Poster Presentation Society for Molecular Biology and Evolution Conference 2016

Testing the role of recombination in the evolution of multidrug resistance in experimental bacterial populations (#608)

Chowdhury Mehedi Hasan 1 , Hong Nga Nguyen Vu 1 , Beth Brittain 1 , Pål J Johnsen 2 , Daniel Ortiz-Barrientos 1 , Jan Engelstaedter 1
  1. School of Biological Sciences, University of Queensland, Brisbane, Queensland, Australia
  2. Faculty of Health Sciences, Department of Pharmacy, UIT - The Arctic University of Norway, Tromsø, Norway

The emergence of multidrug resistant bacteria has become a major cause of therapeutic failure in treating infectious diseases. Multidrug resistance is frequently acquired by horizontal gene transfers, but can also arise de novo through mutations. In the latter case, recombination may be important in reducing clonal interference between selected resistance mutations that spread simultaneously within the population.

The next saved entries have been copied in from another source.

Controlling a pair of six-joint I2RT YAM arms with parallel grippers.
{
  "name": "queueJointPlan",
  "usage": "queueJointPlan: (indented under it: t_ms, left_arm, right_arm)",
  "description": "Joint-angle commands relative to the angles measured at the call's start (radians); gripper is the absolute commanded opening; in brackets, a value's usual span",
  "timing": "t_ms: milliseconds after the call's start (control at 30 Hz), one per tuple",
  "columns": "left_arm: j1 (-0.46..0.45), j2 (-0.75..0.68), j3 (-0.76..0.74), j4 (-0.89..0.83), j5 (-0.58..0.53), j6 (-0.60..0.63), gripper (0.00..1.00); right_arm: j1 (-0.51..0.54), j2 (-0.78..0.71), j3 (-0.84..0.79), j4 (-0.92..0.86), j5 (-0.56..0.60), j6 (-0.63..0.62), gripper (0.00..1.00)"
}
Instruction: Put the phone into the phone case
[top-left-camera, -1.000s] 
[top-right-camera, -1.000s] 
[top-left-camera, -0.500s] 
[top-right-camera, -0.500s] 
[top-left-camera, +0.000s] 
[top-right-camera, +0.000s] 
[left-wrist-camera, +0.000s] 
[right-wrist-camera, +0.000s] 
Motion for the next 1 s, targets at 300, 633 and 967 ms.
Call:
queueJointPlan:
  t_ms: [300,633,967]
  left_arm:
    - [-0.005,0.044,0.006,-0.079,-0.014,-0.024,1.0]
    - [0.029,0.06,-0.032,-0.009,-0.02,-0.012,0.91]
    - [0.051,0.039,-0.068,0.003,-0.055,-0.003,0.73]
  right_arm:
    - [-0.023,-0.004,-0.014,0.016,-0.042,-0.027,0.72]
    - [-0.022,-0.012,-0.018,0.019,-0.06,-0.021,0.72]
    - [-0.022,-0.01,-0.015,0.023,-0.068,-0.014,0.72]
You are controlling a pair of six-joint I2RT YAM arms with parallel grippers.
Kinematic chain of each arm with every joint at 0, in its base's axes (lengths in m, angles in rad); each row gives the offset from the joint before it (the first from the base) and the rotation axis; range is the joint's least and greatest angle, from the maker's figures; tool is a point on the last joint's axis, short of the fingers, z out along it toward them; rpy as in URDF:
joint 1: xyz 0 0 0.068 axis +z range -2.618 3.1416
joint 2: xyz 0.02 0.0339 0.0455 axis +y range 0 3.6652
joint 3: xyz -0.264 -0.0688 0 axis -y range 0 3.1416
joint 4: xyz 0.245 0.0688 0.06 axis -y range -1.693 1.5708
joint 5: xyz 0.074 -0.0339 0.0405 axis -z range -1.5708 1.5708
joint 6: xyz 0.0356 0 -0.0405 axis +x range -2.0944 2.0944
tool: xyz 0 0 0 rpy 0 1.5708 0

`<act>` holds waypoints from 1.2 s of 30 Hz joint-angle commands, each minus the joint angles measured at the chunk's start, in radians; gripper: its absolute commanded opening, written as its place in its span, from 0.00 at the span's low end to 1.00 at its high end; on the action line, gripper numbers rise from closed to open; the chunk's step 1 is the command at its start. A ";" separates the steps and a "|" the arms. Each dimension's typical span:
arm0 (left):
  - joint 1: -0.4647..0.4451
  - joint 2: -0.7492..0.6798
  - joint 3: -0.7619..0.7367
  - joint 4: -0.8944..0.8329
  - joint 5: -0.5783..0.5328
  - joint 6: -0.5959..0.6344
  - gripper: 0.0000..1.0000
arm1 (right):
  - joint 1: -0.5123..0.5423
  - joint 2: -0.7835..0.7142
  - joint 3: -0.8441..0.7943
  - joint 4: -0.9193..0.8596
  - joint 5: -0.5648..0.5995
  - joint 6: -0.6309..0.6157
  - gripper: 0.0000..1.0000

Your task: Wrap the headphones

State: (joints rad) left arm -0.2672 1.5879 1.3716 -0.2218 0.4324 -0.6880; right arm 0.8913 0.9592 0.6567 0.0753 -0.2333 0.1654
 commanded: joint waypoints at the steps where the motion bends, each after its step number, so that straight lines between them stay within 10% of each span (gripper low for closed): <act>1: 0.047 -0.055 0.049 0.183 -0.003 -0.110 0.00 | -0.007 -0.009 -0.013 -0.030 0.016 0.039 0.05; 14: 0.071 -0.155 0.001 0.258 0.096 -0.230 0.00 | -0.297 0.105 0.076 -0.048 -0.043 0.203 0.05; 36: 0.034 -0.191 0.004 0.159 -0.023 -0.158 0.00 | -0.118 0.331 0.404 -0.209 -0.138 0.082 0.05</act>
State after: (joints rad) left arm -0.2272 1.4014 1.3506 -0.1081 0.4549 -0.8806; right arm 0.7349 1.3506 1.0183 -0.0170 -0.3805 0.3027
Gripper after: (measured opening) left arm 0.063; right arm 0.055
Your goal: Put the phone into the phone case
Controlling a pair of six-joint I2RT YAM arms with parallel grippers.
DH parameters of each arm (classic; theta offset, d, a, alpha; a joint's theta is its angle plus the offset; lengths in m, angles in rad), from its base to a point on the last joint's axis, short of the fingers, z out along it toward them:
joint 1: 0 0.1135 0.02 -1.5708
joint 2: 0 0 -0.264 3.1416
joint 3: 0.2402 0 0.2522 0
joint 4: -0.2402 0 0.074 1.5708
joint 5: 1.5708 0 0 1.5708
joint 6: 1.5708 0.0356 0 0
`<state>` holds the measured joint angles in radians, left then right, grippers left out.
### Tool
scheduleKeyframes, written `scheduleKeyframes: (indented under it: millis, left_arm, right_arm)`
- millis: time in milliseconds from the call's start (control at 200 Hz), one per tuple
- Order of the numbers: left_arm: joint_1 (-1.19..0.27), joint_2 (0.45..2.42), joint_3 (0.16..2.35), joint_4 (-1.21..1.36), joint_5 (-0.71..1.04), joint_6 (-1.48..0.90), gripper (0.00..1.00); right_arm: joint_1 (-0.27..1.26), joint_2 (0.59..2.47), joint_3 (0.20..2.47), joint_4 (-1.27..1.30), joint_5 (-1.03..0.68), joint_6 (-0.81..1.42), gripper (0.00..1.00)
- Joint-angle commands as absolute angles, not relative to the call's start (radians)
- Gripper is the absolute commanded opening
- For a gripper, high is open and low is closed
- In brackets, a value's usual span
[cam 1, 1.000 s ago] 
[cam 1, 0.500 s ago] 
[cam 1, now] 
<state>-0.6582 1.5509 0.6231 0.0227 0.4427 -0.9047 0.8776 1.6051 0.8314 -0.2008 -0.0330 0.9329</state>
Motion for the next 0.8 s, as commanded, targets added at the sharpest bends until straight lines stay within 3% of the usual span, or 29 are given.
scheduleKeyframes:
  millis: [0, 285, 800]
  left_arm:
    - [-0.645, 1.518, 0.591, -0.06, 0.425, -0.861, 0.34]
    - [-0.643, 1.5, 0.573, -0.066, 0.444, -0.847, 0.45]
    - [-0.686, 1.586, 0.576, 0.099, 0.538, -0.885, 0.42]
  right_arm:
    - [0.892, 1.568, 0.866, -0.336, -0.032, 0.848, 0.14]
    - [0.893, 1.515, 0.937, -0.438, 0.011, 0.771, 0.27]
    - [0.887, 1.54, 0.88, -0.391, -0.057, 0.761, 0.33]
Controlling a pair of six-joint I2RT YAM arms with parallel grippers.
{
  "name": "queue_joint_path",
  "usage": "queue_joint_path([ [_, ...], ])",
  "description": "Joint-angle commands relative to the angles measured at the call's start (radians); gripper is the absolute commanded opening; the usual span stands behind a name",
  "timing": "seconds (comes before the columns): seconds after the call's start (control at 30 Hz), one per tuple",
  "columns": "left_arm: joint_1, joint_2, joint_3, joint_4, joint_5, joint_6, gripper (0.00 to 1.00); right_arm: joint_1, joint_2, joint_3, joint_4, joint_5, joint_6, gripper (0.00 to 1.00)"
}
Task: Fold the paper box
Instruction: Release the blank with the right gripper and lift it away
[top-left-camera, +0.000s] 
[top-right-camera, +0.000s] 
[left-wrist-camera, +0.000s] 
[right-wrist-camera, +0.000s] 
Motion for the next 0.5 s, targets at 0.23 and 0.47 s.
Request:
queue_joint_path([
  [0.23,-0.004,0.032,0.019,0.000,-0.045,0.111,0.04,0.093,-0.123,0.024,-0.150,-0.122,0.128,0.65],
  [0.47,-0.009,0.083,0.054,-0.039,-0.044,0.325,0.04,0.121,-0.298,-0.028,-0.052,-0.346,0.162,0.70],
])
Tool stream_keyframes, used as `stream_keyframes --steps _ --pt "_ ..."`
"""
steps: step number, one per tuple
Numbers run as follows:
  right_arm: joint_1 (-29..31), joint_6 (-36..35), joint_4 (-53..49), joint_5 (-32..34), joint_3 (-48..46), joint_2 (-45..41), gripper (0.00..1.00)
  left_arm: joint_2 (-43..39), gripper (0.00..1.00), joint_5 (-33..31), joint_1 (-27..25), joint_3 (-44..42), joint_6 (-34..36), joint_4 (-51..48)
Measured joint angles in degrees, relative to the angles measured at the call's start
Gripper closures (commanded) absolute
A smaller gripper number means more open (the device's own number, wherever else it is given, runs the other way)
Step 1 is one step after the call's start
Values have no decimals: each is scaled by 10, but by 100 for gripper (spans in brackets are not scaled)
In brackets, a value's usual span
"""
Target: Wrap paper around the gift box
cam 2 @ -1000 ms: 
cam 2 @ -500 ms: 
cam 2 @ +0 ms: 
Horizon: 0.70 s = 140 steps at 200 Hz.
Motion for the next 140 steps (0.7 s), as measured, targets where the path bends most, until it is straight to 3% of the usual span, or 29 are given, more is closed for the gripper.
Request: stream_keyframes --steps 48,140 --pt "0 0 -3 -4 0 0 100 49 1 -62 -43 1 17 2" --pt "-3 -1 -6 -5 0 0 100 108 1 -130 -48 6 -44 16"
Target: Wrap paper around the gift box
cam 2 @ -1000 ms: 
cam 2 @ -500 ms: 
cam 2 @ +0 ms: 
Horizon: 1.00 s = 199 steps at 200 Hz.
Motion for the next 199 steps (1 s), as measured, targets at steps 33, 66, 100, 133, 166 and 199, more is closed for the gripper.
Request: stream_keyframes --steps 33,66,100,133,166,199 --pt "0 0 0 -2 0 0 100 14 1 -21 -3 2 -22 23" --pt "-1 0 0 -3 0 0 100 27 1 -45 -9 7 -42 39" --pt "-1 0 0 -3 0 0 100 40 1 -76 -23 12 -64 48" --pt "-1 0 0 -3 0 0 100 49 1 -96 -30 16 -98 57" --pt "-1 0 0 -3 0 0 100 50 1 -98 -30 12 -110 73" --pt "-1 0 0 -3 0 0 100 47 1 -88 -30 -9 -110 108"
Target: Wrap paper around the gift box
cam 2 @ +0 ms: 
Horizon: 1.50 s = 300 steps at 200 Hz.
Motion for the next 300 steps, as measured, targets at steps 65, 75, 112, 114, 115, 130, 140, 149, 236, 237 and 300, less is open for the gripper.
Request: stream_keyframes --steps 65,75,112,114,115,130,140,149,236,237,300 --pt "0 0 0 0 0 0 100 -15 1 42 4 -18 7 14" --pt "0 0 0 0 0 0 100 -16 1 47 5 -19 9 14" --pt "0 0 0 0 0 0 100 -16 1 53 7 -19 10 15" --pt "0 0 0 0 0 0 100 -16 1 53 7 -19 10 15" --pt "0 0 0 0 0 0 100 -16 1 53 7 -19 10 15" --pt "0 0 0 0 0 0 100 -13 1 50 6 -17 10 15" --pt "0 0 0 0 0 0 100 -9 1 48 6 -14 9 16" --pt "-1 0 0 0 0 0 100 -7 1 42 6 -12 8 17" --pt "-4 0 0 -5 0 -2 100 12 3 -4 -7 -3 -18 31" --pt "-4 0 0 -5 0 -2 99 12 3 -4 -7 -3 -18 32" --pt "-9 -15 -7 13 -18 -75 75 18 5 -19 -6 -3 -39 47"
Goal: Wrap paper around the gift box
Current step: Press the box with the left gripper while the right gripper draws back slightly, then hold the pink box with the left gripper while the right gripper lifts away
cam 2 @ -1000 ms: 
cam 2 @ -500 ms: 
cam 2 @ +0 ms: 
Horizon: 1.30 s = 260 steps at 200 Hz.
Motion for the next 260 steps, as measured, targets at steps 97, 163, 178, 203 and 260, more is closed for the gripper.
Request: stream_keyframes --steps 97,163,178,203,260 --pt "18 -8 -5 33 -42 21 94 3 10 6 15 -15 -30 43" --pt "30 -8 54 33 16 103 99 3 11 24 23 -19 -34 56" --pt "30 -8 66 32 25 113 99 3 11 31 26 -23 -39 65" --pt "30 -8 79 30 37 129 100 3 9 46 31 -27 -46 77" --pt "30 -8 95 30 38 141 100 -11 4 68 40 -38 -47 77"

Many bacteria, including important pathogens, regularly undergo recombination via natural transformation (uptake of DNA from the environment), but the role of natural transformation in the evolution of de novo multidrug resistance evolution is unclear. Our study aims at characterizing the evolutionary dynamics of de novo multidrug resistance through evolution experiments in which the emergence and spread of resistance mutations is monitored and the impact of recombination assessed. We initiated our evolution experiment with populations comprising either naturally competent or non-competent genotypes of Acinetobacter baylyi. These populations were then propagated by serial transfer for ~650 generations under sub-lethal doses of rifampicin and streptomycin antibiotic combinations. We then characterized evolved populations by phenotypic assays and whole genome sequencing. Both growth rate and competition assays demonstrated that the populations propagated under drug pressure had evolved higher fitness when tested in same environment, but there was no difference in fitness gain between competent and non-competent populations. Moreover, antibiotic susceptibility assays showed that clones that evolved in presence of drugs had become strongly resistant to rifampicin, whereas resistance to streptomycin was weaker or absent. Consistent with these findings, whole genome sequencing revealed an abundance of different rpoB mutations (indicating target alteration as a resistance mechanism). We have also identified other mutations previously reported to be associated with resistance to other antibiotics. In conclusion, we saw no evidence that recombination by transformation facilitates adaptation to antibiotics, presumably because the low number of mutations that were spreading prevented clonal interference.